[DESCRIPTION OF THE TASK]
Extract all lines from the data beneath that include the word "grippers".

[DATASET EXCERPT]
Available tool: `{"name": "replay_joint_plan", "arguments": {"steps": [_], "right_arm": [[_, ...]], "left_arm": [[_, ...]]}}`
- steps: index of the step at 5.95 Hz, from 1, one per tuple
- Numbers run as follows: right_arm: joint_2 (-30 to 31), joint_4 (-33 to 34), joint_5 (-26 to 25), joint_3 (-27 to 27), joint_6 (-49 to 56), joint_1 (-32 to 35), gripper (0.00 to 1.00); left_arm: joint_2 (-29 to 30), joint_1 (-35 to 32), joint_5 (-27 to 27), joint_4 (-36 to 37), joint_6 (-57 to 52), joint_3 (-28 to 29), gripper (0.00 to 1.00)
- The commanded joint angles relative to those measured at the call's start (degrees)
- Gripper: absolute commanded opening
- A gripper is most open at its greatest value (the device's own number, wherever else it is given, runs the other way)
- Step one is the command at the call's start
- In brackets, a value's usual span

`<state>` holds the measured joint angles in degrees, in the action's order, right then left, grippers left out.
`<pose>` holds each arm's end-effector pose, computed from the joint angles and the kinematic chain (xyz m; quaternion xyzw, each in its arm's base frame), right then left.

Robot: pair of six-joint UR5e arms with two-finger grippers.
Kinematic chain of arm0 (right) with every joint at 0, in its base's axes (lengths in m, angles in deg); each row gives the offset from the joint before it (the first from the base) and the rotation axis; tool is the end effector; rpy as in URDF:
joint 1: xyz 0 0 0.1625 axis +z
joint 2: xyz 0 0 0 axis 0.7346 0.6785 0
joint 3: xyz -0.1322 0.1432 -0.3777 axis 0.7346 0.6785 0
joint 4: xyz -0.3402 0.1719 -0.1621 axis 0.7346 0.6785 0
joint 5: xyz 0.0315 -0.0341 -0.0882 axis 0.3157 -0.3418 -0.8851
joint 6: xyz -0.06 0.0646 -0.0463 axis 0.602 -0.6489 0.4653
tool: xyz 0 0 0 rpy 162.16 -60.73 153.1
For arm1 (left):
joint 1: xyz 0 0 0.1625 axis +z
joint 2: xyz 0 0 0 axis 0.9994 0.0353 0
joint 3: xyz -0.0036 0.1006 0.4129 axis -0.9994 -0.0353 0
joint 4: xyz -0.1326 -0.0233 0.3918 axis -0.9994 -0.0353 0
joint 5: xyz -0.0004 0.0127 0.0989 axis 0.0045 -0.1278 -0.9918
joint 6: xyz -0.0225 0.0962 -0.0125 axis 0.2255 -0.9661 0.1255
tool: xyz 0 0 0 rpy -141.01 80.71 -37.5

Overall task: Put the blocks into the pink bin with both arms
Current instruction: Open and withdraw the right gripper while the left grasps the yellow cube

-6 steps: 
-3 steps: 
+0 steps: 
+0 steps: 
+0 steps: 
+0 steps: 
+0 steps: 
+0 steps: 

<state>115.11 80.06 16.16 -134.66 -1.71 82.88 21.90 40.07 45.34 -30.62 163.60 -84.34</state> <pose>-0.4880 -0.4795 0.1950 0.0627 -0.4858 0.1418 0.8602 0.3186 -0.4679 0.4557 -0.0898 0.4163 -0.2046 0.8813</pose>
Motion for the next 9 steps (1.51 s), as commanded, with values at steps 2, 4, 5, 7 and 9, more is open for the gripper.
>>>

[EXERCISE ANSWER]
`<state>` holds the measured joint angles in degrees, in the action's order, right then left, grippers left out.
Robot: pair of six-joint UR5e arms with two-finger grippers.

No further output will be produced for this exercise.